Efficiency, scalability and easy accessibility are the key factors and should be the key features of cloud computing. From end-user computing, data storage and data transferring requirements are growing. Users demand for more capacity, more reliability and the capability to access information from anywhere in the world. Cloud services (computing, storage and transferring) meet this demand by providing transparent, easy and reliable solutions. Since late 2007 the concept of cloud computing was proposed (Weiss, 2007) and it has been utilized in many areas with some success (Brantner, Florescuy, Graf, Kossmann, & Kraska, 2008; Moretti, Bulosan, Thain, & Flynn, 2008). Cloud computing is deemed as the next generation of IT platforms that can deliver computing as a kind of utility (Buyya, Yeo, Venugopal, Broberg, & Brandic, 2009). Foster, Yong, Raicu, and Lu (2008) made a comprehensive comparison of grid computing and cloud computing.

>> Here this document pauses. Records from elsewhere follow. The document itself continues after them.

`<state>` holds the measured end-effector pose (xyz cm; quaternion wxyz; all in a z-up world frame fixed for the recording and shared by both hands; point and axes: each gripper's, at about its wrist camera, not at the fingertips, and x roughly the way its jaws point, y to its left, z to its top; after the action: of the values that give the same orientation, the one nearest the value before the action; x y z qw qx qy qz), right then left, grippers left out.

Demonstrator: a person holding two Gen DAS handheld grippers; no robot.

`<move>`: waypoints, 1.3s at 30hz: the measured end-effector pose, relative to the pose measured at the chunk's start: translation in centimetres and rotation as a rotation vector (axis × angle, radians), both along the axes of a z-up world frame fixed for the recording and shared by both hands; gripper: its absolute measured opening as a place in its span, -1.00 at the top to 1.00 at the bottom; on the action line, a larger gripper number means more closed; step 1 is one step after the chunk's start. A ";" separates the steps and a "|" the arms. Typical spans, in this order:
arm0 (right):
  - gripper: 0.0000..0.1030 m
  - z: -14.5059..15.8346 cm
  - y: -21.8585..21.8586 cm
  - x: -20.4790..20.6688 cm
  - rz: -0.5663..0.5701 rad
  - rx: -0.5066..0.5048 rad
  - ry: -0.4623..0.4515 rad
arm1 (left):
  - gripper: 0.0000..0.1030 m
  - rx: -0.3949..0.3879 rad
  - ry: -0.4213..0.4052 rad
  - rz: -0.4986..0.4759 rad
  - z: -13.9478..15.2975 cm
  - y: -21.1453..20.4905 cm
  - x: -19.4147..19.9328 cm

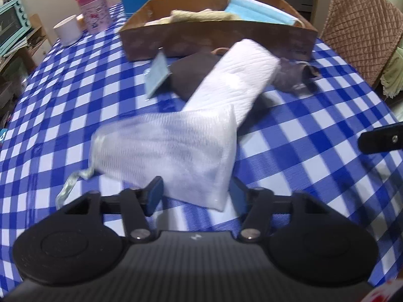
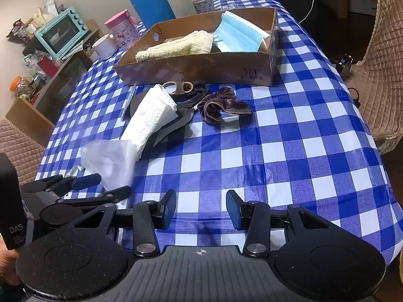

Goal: Organize soft objects
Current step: 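Grasp the white mesh bag with the left tool while the right tool approaches the white tissue pack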

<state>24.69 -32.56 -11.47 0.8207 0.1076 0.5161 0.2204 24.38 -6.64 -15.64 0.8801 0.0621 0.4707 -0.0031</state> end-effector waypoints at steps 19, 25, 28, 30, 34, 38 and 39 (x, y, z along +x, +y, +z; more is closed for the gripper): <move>0.14 0.2 2.5 2.0 0.038 0.022 -0.019 | -0.32 -0.149 -0.016 0.220 4.6 11.0 -2.5; 0.14 1.0 3.8 3.8 0.023 0.028 -0.065 | -0.36 -0.161 0.045 0.305 3.0 9.7 2.4; 0.14 1.4 4.5 4.6 0.020 0.028 -0.083 | -0.36 -0.150 0.072 0.346 2.1 9.6 4.1; 0.14 1.4 4.7 5.0 0.017 0.032 -0.087 | -0.36 -0.121 0.081 0.358 1.6 9.6 4.9; 0.14 1.4 5.1 5.4 0.017 0.040 -0.085 | -0.30 -0.104 0.088 0.366 0.5 10.5 5.4; 0.14 1.5 5.3 5.5 0.021 0.051 -0.097 | 0.37 -0.130 0.073 0.341 0.1 11.6 4.9; 0.14 1.6 5.4 5.5 0.023 0.056 -0.102 | 0.64 -0.127 0.066 0.322 0.2 11.8 4.6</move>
<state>30.17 -27.17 -9.92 0.8399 0.1131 0.4686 0.2494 29.03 5.20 -15.45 0.8556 -0.0699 0.5019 0.1061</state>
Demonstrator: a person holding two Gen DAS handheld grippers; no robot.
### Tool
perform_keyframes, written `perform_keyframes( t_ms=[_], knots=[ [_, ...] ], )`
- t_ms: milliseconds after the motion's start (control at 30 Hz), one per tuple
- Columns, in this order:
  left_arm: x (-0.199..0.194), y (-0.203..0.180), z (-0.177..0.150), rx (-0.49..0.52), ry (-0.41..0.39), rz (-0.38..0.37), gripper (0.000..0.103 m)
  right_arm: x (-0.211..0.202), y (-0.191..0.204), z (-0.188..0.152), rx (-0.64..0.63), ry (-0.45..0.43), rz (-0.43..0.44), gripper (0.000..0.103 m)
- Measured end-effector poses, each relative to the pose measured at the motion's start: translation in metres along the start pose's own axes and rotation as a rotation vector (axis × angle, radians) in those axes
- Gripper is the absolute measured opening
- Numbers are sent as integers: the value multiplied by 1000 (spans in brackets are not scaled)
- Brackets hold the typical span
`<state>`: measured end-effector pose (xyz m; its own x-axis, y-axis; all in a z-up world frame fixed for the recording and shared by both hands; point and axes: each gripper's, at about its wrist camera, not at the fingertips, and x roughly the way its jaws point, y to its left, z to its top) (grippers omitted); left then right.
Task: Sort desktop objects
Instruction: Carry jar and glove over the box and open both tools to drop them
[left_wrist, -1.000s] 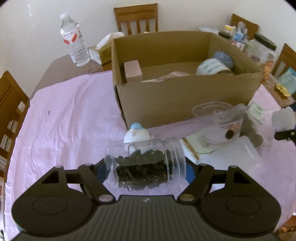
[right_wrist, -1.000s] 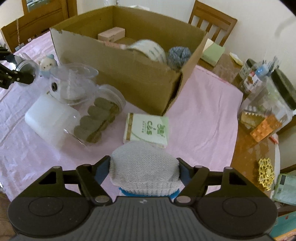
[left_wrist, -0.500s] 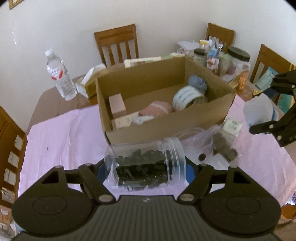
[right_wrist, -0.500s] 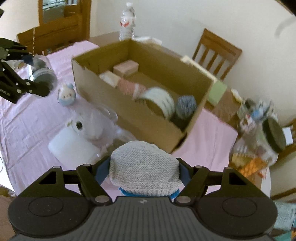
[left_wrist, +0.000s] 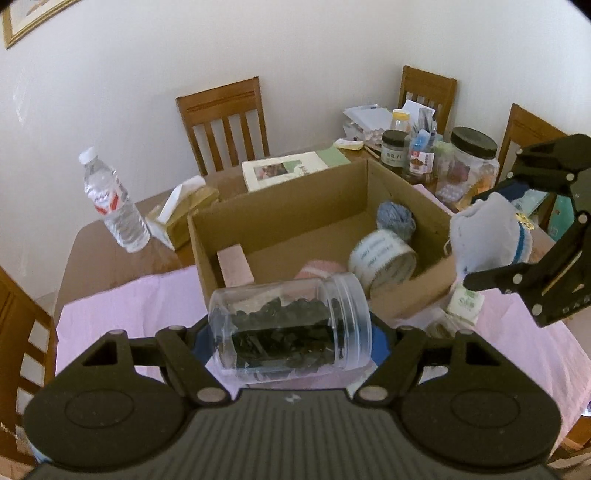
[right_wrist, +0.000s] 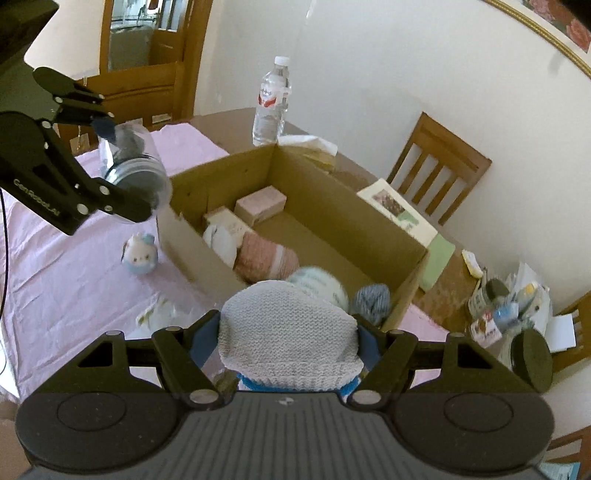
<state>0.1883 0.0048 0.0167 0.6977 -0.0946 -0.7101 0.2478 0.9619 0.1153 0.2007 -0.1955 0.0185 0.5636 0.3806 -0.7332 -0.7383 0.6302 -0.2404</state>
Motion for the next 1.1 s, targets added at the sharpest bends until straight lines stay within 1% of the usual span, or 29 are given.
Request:
perform_keyframes(
  t_ms=[200,500,667,733,767,800,833,933,1000,1100],
  knots=[
    [18,6,22,20,-1,-21,77,12,-11,20,-17,-15,5,79],
    [51,16,55,50,-12,-10,77,42,-38,50,-28,-11,6,79],
    [71,22,70,47,-10,-10,77,62,-50,63,-35,-9,-7,79],
    [80,26,74,38,-5,-10,78,72,-52,68,-47,-4,-27,79],
    [84,28,76,25,-4,-7,80,77,-53,71,-48,-2,-38,80],
    [87,30,77,11,-2,-10,86,81,-54,72,-45,-2,-47,85],
    [88,31,78,6,-3,-18,88,84,-55,73,-40,0,-50,91],
    [92,31,79,21,2,-15,89,86,-58,73,-23,-24,-42,100],
    [92,30,78,27,11,-8,90,86,-58,72,-18,-23,-34,101],
    [89,30,78,24,27,-21,91,87,-59,71,-15,-7,-35,101]
  ],
)
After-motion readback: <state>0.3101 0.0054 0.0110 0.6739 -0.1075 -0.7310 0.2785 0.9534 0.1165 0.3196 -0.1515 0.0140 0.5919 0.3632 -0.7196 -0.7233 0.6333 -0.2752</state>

By a cloud, we mean an infrastructure that provides resources and/or services over the Internet. A storage cloud provides storage services (block or file based services); a data cloud provides data management services (record-based, column-based or object-based services); and a compute cloud provides computational services. Often these are layered (compute services over data services over storage service) to create a stack of cloud services that serves as a computing platform for developing cloud-based applications. Examples include Google’s Google File System (GFS), BigTable and MapReduce infrastructure (Dean & Ghemawat, 2004; Ghemawat, Gobioff, & Leung, 2003). Amazon’s S3 storage cloud, SimpleDB data cloud, EC2 compute cloud (Amazon, 2009); and the open source Hadoop system (Borthakur, 2007; Dean & Ghemawat, 2008). Figure 1 shows the simple architecture of cloud computing.

Figure 1.

Simple architecture of cloud computing

For the majority of applications, databases are the preferred infrastructure for managing and archiving data sets, but as the size of the data set begins to grow larger than a few hundred terabytes, current databases become less competitive with more specialized solutions, such as the storage services (e.g., Borthakur, 2007; Dean & Ghemawat, 2008) that are parts of data clouds. For example, Google’s GFS manages Petabytes of data (Hbase Development Team, 2009).